Raffl hit his neck awkwardly and was lucky to be uninjured. O’Neill took the hit.

“I went into the wall and knew he was coming and tried to be strong on my feet,” said O’Neill, a free agent signed over the summer. “Contact play in a bad area. Tough part of the ice.”

Hakstol held his breath there.

“It could have turned out differently,” he said. “It was kinda awkward play. You’re always happy to see him pop up and come out for another shift right after that.”

Raffl’s gray team won the scrimmage, 2-1, with rookie defenseman Ivan Provorov setting up a play that resulted in Brayden Schenn’s game-winning goal from Wayne Simmonds.

“Good tempo, competitiveness … kind like the first few days where tempo and work levels were good,” Hakstol said of the scrimmage. “It tends to be a little scrambly in those first scrimmages.”

Jordan Weal centered the top line with Schenn on the left. Hakstol has Schenn on the left right now to get him used to playing there again. Once Claude Giroux returns from the World Cup of Hockey, the top line of Schenn-Giroux-Simmonds will be reunited.

“I made the play up there to Simmer and a nice pass by Provy to me and then Simmer back door to Schenn,” Weal said of the game-winning goal. “It felt good ... I’ve played just one game in nine months.

“I’m just trying to get a feel for being on the right side of pucks. It’s not going to come in the first game.”

Weal was impressed with Provorov.

“He’s a really good player,” he said. “You can see it in his skating, his passing. He’s got a lot of confidence. He tore up the WHL and that’s a great league. It’s going to be exciting to see him moving forward.”

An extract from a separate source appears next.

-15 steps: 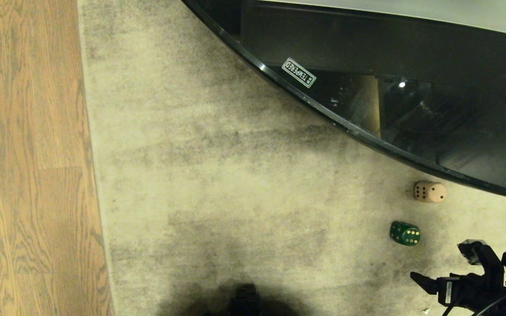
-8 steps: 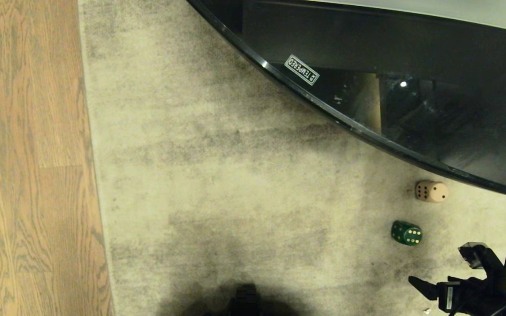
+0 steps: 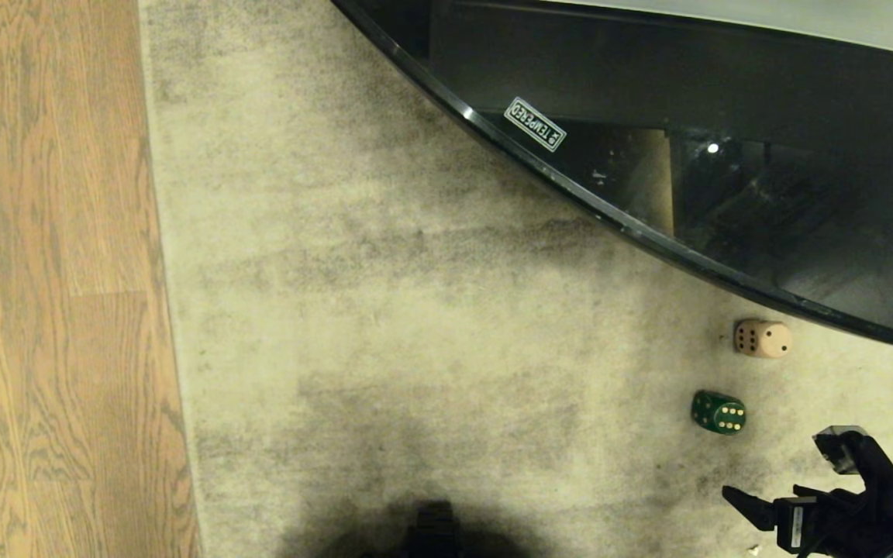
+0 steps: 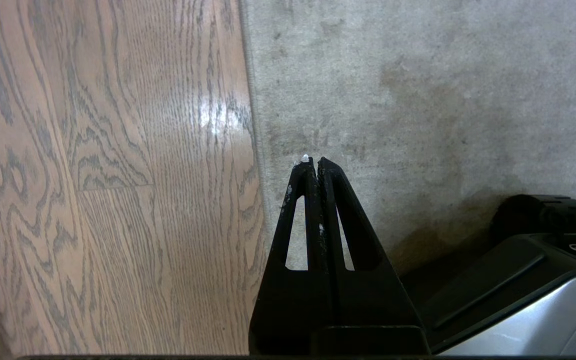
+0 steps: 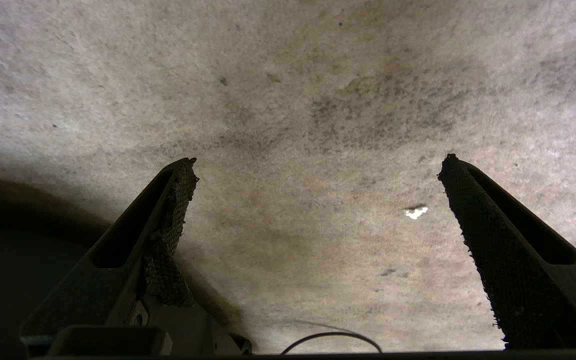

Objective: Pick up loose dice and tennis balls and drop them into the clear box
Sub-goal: Pick up toys out of the box

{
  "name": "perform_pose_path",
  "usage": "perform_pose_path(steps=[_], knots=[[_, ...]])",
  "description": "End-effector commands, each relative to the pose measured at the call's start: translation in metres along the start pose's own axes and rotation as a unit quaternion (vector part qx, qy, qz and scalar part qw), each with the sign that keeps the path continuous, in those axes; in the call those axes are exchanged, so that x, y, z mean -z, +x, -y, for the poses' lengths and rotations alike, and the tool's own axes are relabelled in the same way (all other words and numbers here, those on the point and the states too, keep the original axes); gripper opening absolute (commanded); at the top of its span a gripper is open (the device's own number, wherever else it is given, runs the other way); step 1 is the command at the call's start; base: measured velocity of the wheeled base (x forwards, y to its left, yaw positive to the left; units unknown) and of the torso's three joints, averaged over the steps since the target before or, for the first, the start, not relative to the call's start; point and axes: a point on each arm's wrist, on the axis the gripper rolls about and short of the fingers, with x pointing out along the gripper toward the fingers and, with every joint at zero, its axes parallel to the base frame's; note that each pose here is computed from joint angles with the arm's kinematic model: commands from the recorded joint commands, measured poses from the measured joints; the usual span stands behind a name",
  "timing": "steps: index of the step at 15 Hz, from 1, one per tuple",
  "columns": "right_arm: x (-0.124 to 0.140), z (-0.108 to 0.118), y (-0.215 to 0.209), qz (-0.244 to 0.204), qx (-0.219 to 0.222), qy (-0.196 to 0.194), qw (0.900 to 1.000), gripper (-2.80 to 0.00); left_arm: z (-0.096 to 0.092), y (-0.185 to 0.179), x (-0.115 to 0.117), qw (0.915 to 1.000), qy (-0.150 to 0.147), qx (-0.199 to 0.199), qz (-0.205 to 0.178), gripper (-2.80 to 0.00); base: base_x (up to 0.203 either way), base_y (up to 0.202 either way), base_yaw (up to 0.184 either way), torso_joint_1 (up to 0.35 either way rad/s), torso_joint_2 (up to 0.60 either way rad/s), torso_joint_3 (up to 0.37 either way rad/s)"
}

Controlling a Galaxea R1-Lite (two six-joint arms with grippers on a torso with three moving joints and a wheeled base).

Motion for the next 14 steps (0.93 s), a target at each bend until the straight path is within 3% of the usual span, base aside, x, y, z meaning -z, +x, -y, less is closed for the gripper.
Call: perform_pose_path(steps=[1,8,14], knots=[[-0.0019,-0.0004,-0.0015,0.007,0.000,-0.004,1.000,0.00,0.0000,0.0003,0.0008,1.0000,0.000,0.000,-0.001,-2.80,0.000,0.000,0.000,0.000,0.00,0.000],[-0.0034,0.0003,-0.0009,0.009,0.001,-0.006,1.000,0.00,0.0000,0.0003,0.0009,1.0000,0.000,0.000,-0.002,-2.80,0.000,0.000,0.000,0.000,0.00,0.000],[-0.0049,0.0015,0.0005,0.012,0.002,-0.007,1.000,0.00,0.0000,0.0003,0.0008,1.0000,0.000,0.000,-0.001,-2.80,-0.138,0.000,-0.022,0.004,0.00,0.003]])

Hakstol rated Provorov as “solid and efficient” in the scrimmage.

Loose pucks
Steve Mason worked with Carter Hart in goal … Alex Lyon and Anthony Stolarz worked for the black team. Mason didn’t give up a goal. “We have eight exhibitions on the schedule and I will get into three or four of those,” he said. “By the time those wrap up, I’ll be where I want to be. Right now, I am feeling great which is a good start.” … Hakstol said Mason won’t play on Monday … Rookie forward Travis Konecny sat the scrimmage out (maintenance day). He said he was given a day off, but Konecny was receiving treatment by the medical staff on Saturday. “I see the trainer every day, I’m fine,” he said. Konecny should play in one of the split-squad games on Monday … Greg Carey had the other goal for the gray squad; Nicolas Aube-Kubel had the lone goal for the black squad … The defense rotated for both teams. Provorov was with Philippe Myers much of the game … Jakub Voracek practiced on his own. He won’t see action in the first three games and neither will Shayne Gostisbehere because of the World Cup, Hakstol said ... The scrimmage consisted of  two, 25-minute periods with a running clock. Sounds like the Public League, no?